▸ Task to complete:
Your output must be the lines below from the line containing "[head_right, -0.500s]" to the line containing "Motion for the", both lines included, reproduced exactly and without pictures.

▸ Source material:
# # # #
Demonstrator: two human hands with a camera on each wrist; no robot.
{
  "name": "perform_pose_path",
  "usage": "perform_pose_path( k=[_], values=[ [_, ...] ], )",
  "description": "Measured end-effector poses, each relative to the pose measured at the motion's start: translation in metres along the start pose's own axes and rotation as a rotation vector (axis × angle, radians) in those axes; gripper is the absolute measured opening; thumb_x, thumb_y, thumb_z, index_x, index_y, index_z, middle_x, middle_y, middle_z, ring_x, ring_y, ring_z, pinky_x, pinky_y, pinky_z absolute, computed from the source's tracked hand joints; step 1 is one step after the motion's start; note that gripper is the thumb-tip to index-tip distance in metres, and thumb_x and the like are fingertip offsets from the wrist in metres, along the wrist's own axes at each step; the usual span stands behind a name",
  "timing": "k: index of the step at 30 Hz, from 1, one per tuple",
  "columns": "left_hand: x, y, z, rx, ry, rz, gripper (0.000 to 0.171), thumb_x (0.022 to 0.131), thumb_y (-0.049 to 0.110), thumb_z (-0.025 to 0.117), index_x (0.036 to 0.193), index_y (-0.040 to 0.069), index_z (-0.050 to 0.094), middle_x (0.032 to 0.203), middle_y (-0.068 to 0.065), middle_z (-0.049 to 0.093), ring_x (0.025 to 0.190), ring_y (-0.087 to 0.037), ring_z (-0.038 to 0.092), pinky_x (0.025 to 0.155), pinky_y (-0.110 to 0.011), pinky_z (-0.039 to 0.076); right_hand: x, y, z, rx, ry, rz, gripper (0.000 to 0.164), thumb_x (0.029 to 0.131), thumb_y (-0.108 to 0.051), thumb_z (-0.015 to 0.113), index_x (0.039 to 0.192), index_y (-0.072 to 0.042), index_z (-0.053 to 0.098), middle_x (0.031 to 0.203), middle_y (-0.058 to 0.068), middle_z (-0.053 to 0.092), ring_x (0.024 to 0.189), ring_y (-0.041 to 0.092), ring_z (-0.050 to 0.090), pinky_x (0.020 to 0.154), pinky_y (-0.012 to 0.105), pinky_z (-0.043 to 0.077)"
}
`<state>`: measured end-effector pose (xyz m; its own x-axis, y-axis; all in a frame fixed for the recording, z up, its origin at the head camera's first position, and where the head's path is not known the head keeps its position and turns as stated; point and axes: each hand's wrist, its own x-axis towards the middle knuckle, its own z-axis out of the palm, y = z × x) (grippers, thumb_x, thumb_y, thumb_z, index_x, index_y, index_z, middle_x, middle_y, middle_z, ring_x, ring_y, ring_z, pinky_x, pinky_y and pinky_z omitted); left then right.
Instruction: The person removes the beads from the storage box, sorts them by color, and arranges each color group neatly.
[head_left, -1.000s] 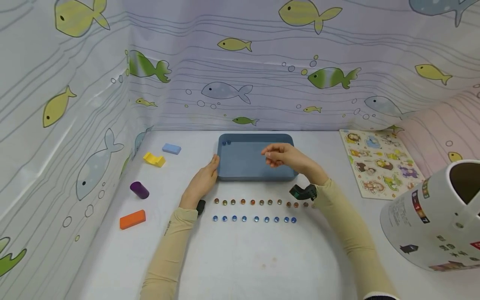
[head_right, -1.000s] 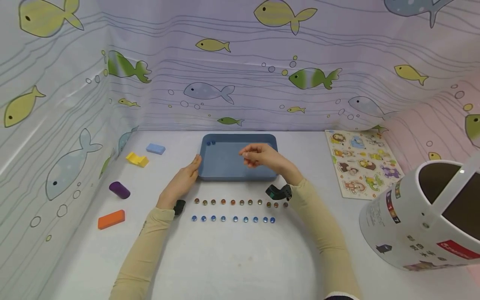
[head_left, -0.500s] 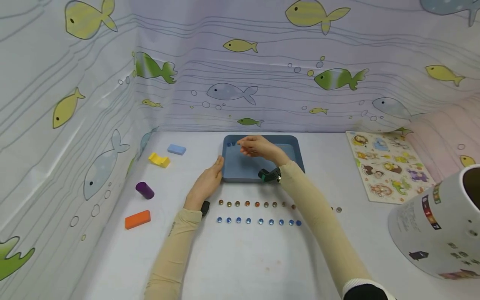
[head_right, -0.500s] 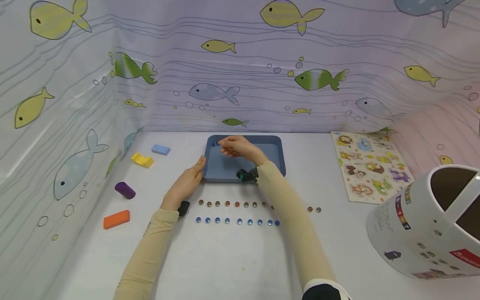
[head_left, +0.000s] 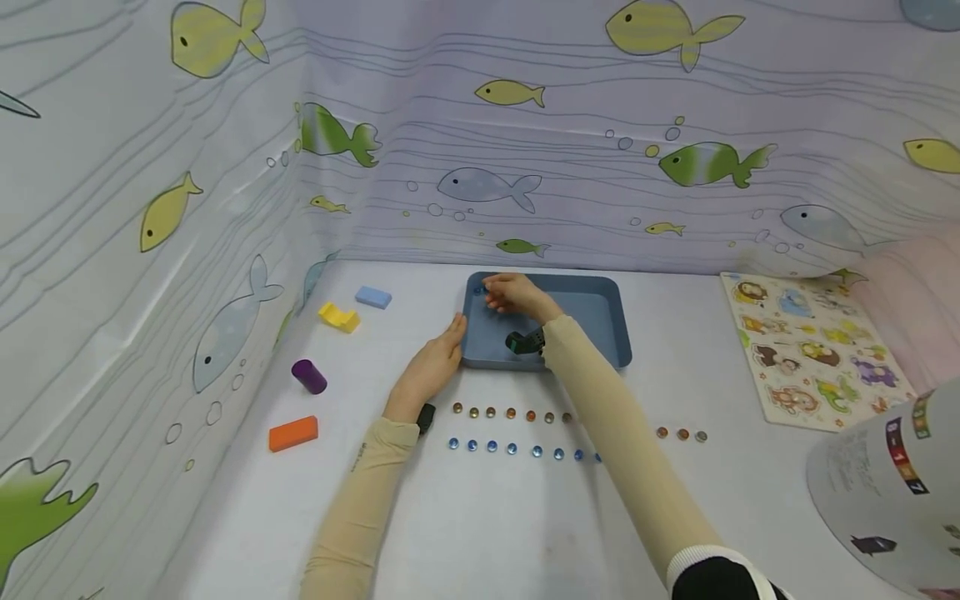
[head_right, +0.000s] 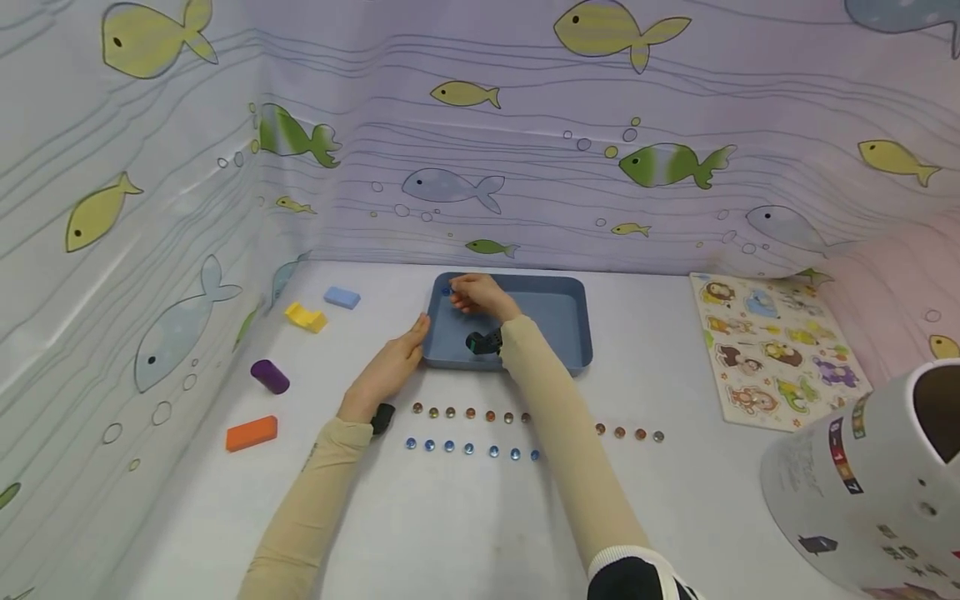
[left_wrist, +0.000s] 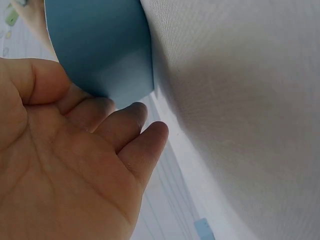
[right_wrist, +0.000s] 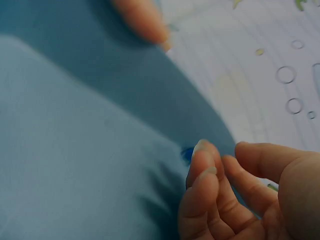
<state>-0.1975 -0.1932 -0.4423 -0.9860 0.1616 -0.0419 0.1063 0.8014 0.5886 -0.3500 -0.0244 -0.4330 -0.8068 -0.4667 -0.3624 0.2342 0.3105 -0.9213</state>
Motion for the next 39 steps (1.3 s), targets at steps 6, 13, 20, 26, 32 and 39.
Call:
perform_pose_path(
  k=[6,13,20,26,32,39],
  values=[
    [0.000,0.002,0.002,0.002,-0.006,0.003,0.052,0.104,0.015,0.034,0.154,0.006,0.022,0.162,-0.009,0.018,0.147,-0.024,0.025,0.122,-0.041,0.025,0.000,0.008,0.001,-0.079,0.071,0.012,0.038,0.101,-0.017,0.049,0.138,-0.010,0.053,0.085,0.005,0.062,0.064,0.010,0.061,0.056,0.018,0.050],
    [-0.001,0.002,0.003,-0.017,-0.012,-0.007,0.052,0.104,0.015,0.034,0.154,0.007,0.021,0.162,-0.007,0.017,0.147,-0.024,0.024,0.121,-0.041,0.025,0.002,0.010,0.014,-0.304,0.166,-0.020,0.028,0.097,-0.019,0.059,0.121,-0.008,0.065,0.072,0.001,0.061,0.052,0.006,0.056,0.048,0.016,0.047],
    [-0.002,0.001,0.002,0.001,-0.001,0.008,0.052,0.104,0.014,0.035,0.154,0.006,0.021,0.162,-0.009,0.017,0.147,-0.025,0.025,0.121,-0.043,0.027,0.002,0.009,0.024,-0.394,0.130,-0.054,0.024,0.094,-0.018,0.064,0.115,-0.007,0.068,0.073,0.001,0.061,0.050,0.005,0.054,0.048,0.016,0.048],
    [-0.001,0.003,0.001,0.001,0.009,0.022,0.052,0.103,0.013,0.036,0.153,0.006,0.022,0.161,-0.010,0.020,0.146,-0.025,0.027,0.121,-0.042,0.027,0.000,0.008,0.029,-0.358,0.064,-0.062,0.021,0.093,-0.015,0.064,0.108,0.000,0.066,0.076,0.003,0.062,0.051,0.006,0.058,0.049,0.016,0.051],
    [0.000,0.003,0.002,-0.002,-0.008,0.013,0.052,0.104,0.015,0.035,0.154,0.007,0.022,0.162,-0.009,0.019,0.147,-0.024,0.026,0.121,-0.042,0.027,-0.004,0.009,0.022,-0.173,0.006,-0.035,0.026,0.096,-0.015,0.060,0.112,0.005,0.065,0.078,0.002,0.065,0.058,0.007,0.063,0.056,0.018,0.056],
    [0.000,-0.001,0.002,0.011,0.016,0.017,0.051,0.104,0.015,0.035,0.153,0.006,0.024,0.161,-0.009,0.021,0.146,-0.025,0.027,0.121,-0.043,0.027,-0.023,0.002,0.002,0.091,-0.078,-0.067,0.039,0.101,-0.015,0.052,0.136,0.002,0.052,0.113,0.018,0.067,0.085,0.012,0.069,0.082,0.025,0.059]
  ],
)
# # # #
▸ Output below:
[head_right, -0.500s] 
[head_left, +0.000s] 
[head_right, +0.000s] 
[left_wrist, +0.000s] 
[right_wrist, +0.000s] 
<state>-0.1975 -0.1932 -0.4423 -0.9860 0.1616 -0.0419 0.1063 0.8014 0.5886 -0.3500 -0.0244 -0.4330 -0.8068 -0.4667 -0.3624 0.2342 0.3105 -0.9213</state>
Motion for the next 39 steps (1.3 s), targets at steps 6, 13, 20, 26, 32 and 39.

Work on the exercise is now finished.